Accessing a Data Lake from CML

CML can access data tables stored in an AWS or Microsoft Azure Data Lake. As a CML Admin, follow this procedure to set up the necessary permissions.

The instructions apply to Data Lakes on both AWS and Microsoft Azure. Follow the instructions that apply to your environment.

  1. Cloud Provider Setup

    Make sure the prerequisites for AWS or Azure are satisfied (see the Related Topics for AWS environments and Azure environments). Then, create a CDP environment as follows.

    1. For environment logs, create an S3 bucket or ADLS Gen2 container.
    2. For environment storage, create an S3 bucket or ADLS Gen2 container.
    3. For AWS, create AWS policies for each S3 bucket, and create IAM roles (simple and instance profiles) for these policies.
    4. For Azure, create managed identities for each of the personas, and create roles to map the identities to the ADLS permissions.
    For detailed information on S3 or ADLS, see Related information.
  2. Environment Setup
    In CDP, set up paths for logs and native data access to the S3 bucket or ADLS Gen2 container.

    In the Environment Creation wizard, set the following:



    1. Logs Storage and Audits
      1. Instance Profile - The IAM role or Azure identity that is attached to the master node of the Data Lake cluster. The Instance Profile enables unauthenticated access to the S3 bucket or ADLS container for logs.
      2. Logs Location Base - The location in S3 or ADLS where environment logs are saved. .
      3. Ranger Audit Role - The IAM role or Azure identity that has S3 or ADLS access to write Ranger audit events. Ranger uses Hadoop authentication, therefore it uses IDBroker to access the S3 bucket or ADLS container, rather than using Instance profiles or Azure identities directly.
    2. Data Access


      1. Instance Profile - The IAM role or Azure identity that is attached to the IDBroker node of the Data Lake cluster. IDBroker uses this profile to assume roles on behalf of users and get temporary credentials to access S3 buckets or ADLS containers.
      2. Storage Location Base - The S3 or ADLS location where data pertaining to the environment is saved.
      3. Data Access Role - The IAM role or Azure identity that has access to read or write environment data. For example, Hive creates external tables by default in the CDP environments, where metadata is stored in HMS running in the Data Lake. The data itself is stored in S3 or ADLS. As Hive uses Hadoop authentication, it uses IDBroker to access S3 or ADLS, rather than using Instance profiles or Azure identities. Hive uses the data access role for storage access.
      4. ID Broker Mappings - These specify the mappings between the CDP user or groups to the AWS IAM roles or Azure roles that have appropriate S3 or ADLS access. This setting enables IDBroker to get appropriate S3 or ADLS credentials for the users based on the role mappings defined.
      This completes installation of the environment.
  3. User Group Mappings
    In CDP, you can assign users to groups to simplify permissions management.

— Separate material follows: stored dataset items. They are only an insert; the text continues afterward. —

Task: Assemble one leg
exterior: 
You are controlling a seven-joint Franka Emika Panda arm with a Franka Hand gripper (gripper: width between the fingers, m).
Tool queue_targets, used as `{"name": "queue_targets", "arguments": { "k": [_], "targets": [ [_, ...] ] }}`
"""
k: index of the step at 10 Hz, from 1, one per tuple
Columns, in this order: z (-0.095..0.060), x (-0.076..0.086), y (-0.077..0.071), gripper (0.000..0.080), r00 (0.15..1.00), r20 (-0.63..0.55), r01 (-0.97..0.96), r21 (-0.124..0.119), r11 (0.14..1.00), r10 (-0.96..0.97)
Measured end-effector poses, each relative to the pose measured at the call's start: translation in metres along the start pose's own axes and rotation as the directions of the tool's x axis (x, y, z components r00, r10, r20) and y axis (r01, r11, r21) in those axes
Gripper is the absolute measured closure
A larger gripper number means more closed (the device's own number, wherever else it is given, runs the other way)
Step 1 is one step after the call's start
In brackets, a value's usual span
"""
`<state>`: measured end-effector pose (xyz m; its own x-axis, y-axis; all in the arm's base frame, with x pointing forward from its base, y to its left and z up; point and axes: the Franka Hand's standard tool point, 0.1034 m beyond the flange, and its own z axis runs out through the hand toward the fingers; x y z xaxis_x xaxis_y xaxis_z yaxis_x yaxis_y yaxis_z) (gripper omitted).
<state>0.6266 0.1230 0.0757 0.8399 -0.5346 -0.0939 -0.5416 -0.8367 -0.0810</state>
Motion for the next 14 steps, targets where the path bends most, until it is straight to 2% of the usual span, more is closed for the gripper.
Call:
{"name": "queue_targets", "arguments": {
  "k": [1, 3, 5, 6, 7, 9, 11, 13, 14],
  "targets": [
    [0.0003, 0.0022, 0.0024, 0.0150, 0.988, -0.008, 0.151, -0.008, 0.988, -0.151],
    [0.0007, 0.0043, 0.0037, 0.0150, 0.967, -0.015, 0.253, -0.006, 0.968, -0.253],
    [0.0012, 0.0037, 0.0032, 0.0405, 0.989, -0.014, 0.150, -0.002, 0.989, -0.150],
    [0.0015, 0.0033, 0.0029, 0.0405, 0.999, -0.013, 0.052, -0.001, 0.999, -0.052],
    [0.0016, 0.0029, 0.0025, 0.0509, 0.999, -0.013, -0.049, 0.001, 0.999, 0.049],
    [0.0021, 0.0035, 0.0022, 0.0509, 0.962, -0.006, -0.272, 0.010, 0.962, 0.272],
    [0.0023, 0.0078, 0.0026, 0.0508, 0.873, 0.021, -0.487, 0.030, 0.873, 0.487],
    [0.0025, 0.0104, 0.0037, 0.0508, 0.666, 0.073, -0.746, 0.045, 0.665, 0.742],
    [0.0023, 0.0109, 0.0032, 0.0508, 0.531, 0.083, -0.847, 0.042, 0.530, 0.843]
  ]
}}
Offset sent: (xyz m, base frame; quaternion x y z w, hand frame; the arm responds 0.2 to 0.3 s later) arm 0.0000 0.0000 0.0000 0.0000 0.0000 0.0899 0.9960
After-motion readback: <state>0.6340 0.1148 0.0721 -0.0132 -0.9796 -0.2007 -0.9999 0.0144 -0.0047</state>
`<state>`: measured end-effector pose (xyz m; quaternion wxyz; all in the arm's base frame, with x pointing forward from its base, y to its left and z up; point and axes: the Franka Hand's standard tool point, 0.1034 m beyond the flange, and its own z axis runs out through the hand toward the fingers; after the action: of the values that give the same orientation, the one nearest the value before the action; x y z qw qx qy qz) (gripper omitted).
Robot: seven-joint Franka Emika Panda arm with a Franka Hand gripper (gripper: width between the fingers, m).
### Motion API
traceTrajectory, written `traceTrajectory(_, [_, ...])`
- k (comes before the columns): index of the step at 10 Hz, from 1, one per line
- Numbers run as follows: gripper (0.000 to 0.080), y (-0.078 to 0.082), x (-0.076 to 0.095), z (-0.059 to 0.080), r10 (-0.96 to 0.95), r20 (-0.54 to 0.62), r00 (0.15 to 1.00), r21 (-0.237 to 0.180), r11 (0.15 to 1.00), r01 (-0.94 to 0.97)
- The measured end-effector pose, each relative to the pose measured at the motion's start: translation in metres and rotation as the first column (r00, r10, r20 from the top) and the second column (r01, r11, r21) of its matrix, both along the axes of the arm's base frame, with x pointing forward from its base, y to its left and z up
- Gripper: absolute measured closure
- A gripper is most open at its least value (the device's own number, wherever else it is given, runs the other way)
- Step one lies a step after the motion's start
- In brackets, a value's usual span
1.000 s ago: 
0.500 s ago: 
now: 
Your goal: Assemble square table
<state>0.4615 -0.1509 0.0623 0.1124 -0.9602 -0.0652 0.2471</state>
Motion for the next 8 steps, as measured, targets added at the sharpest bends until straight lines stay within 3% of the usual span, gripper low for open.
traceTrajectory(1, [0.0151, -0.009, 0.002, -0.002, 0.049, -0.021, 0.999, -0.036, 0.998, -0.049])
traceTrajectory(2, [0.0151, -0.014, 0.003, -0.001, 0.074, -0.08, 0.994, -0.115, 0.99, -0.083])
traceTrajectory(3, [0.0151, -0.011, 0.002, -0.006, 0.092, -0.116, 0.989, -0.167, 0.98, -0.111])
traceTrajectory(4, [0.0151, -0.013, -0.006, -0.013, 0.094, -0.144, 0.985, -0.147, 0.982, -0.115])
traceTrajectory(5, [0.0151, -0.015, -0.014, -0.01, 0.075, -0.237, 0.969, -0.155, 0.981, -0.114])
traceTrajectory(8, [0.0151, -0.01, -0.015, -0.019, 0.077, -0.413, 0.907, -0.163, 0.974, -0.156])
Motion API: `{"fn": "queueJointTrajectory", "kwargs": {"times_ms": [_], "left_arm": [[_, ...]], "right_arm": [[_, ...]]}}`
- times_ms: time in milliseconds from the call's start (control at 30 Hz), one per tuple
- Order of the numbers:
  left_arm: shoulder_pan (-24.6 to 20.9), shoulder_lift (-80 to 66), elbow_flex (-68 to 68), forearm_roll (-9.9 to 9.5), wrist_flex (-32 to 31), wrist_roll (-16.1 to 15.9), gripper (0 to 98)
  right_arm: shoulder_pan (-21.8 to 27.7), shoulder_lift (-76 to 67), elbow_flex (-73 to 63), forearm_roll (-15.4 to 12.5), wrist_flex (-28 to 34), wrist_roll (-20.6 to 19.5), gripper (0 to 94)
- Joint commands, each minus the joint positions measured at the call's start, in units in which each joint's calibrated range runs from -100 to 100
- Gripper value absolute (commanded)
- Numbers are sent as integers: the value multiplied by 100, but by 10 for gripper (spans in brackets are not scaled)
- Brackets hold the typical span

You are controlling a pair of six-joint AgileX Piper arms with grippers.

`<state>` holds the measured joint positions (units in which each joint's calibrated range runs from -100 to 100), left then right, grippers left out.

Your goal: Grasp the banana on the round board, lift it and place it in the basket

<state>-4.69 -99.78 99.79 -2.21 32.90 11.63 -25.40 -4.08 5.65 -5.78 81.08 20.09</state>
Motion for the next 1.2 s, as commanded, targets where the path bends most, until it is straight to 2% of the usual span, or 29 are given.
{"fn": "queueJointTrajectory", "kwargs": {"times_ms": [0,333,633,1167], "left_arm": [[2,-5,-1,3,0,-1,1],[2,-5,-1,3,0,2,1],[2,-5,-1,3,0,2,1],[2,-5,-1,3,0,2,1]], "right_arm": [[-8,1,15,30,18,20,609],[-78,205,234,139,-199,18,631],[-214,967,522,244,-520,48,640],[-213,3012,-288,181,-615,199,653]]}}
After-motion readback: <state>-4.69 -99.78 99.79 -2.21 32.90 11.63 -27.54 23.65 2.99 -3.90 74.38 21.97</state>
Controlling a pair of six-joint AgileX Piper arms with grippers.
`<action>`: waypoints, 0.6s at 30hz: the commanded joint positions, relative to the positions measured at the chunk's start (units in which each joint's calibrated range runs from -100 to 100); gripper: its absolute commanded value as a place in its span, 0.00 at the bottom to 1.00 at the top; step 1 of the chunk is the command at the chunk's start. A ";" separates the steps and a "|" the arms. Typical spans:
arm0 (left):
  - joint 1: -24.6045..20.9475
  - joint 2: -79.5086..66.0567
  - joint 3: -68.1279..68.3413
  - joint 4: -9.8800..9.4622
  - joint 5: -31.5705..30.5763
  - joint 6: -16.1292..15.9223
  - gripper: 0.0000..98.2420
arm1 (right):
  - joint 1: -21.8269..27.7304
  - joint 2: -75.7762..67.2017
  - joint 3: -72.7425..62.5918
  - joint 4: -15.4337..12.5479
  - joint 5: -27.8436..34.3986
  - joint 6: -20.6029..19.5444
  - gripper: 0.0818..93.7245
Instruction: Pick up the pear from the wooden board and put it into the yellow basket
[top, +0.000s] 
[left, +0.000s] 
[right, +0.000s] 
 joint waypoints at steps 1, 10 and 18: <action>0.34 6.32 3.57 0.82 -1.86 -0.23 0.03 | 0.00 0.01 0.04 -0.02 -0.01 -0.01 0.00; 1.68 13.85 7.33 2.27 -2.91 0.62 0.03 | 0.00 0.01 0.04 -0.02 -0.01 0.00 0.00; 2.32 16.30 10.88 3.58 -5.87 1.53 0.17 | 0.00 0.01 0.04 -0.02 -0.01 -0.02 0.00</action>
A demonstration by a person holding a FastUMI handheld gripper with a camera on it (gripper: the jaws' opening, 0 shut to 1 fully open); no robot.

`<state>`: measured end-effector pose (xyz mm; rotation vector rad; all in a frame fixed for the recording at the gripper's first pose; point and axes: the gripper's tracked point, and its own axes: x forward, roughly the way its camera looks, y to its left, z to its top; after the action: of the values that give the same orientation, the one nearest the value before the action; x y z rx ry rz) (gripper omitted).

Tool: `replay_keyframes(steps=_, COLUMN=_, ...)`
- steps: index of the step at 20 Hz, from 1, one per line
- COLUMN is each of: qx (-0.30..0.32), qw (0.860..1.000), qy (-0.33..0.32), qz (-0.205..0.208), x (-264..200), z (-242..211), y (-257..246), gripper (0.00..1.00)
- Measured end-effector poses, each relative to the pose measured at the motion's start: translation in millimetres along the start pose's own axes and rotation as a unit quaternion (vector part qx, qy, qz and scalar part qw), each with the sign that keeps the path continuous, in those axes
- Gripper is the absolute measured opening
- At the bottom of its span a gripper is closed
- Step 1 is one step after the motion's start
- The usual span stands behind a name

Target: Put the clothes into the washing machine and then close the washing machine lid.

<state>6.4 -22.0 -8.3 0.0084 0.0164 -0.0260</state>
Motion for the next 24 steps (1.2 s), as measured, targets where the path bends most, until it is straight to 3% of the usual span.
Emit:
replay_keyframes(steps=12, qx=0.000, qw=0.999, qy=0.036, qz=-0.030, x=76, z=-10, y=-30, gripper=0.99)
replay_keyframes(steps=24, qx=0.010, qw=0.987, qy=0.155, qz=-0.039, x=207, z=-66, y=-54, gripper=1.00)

For example, you could create a group called ml-data-scientists, and assign two individual users to it, as shown here. For instructions, see link.


    1. Sync users

      Whenever you make changes to user and group mappings, make sure to sync the mappings with the authentication layer. In User Management > Actions, click Sync Users, and select the environment.



  4. IDBroker
    IDBroker allows an authenticated and authorized user to exchange a set of credentials or a token for cloud vendor access tokens. You can also view and update the IDBroker mappings at this location. IDBroker mappings can be accessed through Environments > Manage Access. Click on the IDBroker Mappings tab. Click Edit to edit or add mappings. When finished, sync the mappings to push the settings from CDP to the IDBroker instance running inside the Data Lake of the environment.


    At this point, CDP resources can access the AWS S3 buckets or Azure ADLS storage.
  5. Ranger
    To get admin access to Ranger, users need the EnvironmentAdmin role, and that role must be synced with the environment.
    1. Click Environments > Env > Actions > Manage Access > Add User
    2. Select EnvironmentAdmin resource role.
    3. Click Update Roles
    4. On the Environments page for the environment, in Actions, select Synchronize Users to FreeIPA.
    The permissions are now synchronized to the Data Lake, and you have admin access to Ranger.
    Update permissions in Ranger
    1. In Environments > Env > Data Lake Cluster, click Ranger.
    2. Select the Hadoop SQL service, and check that the users and groups have sufficient permissions to access databases, tables, columns, and urls.
    For example, a user can be part of these policies:
    • all - database,table,column
    • all - url
    This completes all configuration needed for CML to communicate with the Data Lake.
  6. CML User Setup

    Now, CML is able to communicate with the Data Lake. There are two steps to get the user ready to work.

    1. In Environments > Environment name > Actions > Manage Access > Add user, the Admin selects MLUser resource role for the user.
    2. The User logs into the workspace in ML Workspaces > Workspace name, click Launch Workspace.
    The user can now access the workspace.